O meglio, sosteneva che se “sto pensando, allora esisto”.
“Cogito, ergo sum”, appunto.
René Descartes, filosofo e matematico del ‘600, colui che consideriamo il massimo esponente del razionalismo moderno.
Ma il narcisismo è una brutta bestia.
E quando si coniuga al potere e al danaro, i danni sono assicurati.
Te lo ricordi, Dorian Gray? Il protagonista dell’omonimo romanzo di Oscar Wilde. E’ un giovane straordinariamente bello. Hallward, un pittore suo amico, gli regala un ritratto da lui dipinto, che lo riproduce nel pieno della sua magnificente gioventù.
Talmente bello, che Dorian inizia a provare invidia verso il suo stesso ritratto.
Ritratto che rimarrà eternamente bello e giovane, mentre lui invecchierà. Così arriva a stipulare un "patto col demonio", grazie al quale sarà lui, Dorian, a rimanere eternamente adolescente e luminoso, mentre toccherà al quadro mostrare progressivamente i segni della decadenza fisica.
Notando che la sua figura nel dipinto invecchia, e assume spaventose smorfie tutte le volte che egli commette un atto feroce e ingiusto (ha pur sempre stipulato un patto con il diavolo), Dorian a un certo punto nasconde il quadro in soffitta.
Tuttavia, di tanto in tanto si reca segretamente lassù, per controllare e schernire il ritratto, che invecchia vieppiù e si imbruttisce, giorno dopo giorno. E che gli crea anche tanti timori e rimorsi. Finché, stanco della sua malvagia vita, lacera il quadro con lo stesso coltello con cui prima aveva ucciso Hallward, il pittore.
Alla fine della storia, troveranno Dorian Gray morto con un pugnale conficcato nel cuore, irriconoscibile e precocemente avvizzito. Lo troveranno ai piedi del ritratto, che invece è ritornato meravigliosamente giovane e bello. E’ la variante del mito greco di Narciso, annegato nello stagno ove stava rimirando la sua stessa immagine, di cui era rimasto innamorato.
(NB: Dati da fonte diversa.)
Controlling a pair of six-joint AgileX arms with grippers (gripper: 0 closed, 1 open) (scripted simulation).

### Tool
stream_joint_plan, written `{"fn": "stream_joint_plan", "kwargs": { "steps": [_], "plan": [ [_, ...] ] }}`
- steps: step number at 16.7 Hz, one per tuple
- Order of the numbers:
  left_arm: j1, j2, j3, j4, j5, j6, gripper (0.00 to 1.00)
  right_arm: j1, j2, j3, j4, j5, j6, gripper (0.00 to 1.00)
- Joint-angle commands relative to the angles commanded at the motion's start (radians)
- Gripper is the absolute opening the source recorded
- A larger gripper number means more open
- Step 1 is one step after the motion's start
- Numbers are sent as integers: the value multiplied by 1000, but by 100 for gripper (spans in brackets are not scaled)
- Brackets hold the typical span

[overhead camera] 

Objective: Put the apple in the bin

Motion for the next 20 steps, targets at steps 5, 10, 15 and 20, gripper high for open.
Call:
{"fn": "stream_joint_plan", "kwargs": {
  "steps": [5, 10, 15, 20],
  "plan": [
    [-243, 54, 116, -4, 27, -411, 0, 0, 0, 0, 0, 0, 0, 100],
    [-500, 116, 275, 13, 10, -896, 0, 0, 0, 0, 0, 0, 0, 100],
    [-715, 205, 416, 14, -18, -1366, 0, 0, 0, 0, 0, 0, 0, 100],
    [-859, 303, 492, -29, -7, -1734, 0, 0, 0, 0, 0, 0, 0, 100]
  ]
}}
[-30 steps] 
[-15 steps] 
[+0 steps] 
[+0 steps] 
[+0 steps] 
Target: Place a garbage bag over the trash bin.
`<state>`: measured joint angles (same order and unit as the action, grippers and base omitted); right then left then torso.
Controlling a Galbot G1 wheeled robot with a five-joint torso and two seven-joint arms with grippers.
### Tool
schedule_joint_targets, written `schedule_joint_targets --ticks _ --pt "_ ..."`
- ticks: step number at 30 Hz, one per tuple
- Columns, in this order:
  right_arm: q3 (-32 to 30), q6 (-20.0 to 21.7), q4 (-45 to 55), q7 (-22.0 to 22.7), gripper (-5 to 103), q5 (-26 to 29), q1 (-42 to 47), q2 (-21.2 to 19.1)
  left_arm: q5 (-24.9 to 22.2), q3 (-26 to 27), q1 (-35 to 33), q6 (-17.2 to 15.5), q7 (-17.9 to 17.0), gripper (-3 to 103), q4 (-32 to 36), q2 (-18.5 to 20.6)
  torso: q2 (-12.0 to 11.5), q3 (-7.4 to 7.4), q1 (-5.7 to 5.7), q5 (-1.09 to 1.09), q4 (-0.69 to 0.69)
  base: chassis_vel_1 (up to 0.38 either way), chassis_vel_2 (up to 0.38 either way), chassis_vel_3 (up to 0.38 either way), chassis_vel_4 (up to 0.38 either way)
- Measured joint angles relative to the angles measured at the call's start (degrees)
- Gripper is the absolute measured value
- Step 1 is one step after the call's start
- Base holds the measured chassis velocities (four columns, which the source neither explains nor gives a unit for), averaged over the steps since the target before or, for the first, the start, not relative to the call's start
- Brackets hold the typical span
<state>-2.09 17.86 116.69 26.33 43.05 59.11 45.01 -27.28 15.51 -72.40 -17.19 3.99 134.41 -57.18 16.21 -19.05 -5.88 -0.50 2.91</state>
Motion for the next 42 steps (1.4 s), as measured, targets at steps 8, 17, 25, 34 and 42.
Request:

Ecco, stavolta a morire sono stati in quattro. Decine, i feriti. Anche gravi, pure tra le forze di sicurezza.
Colui che ha fomentato l’odio di piazza a suon di accuse inventate, leggende su ipotetici brogli elettorali, blablabla smontati ad uno ad uno dai numeri, dagli organi di verifica, dai propri stessi compagni di partito, tornerà al calduccio dei propri palazzi, nelle torri da miliardario.
Finché i pasticci con la giustizia e la finanza non lo chiameranno presto a giudizio, non più protetto dall’immunità presidenziale.
Ma il narcisista non può accettare che il giudizio popolare gli si rivolti contro. Così come nega la drammatica esistenza del Covid, allo stesso modo gli risulta inconcepibile che la maggioranza del popolo americano, a suon di voti democratici e certificati, uno ad uno, sancisca il suo fallimento.
E’ lo specchio che si infrange. L’immagine di sé che crolla, che conferma la sua fragilità. Non può accettarlo.
E allora rigurgita accuse a destra e a manca. Semina sospetti. Cavalca la frustrazione. All’opposto di quanto un grande patriota come il senatore repubblicano John McCain, veterano della guerra in Vietnam, candidato presidente sconfitto da Obama, fece riconoscendo la vittoria dell’avversario.
E subito si rimboccò le maniche per lavorare seriamente, dai banchi dell’opposizione, al bene della nazione.
Il narcisista tenta invece la disperata mossa di salvare sé stesso.
Non ci riuscirà, ma nel frattempo intercetta le frustrazioni e l’istinto di morte dei gruppi razzisti e di estrema destra (QAnon, Proud Boys, neonazisti et similia).
L’esperienza clinica insegna come il disturbo narcisista sfoci inevitabilmente in depressione, prima o poi.
La storia, che esaltazione demagogica e propaganda populista fanno male soprattutto a un soggetto: il popolo stesso, la gente comune.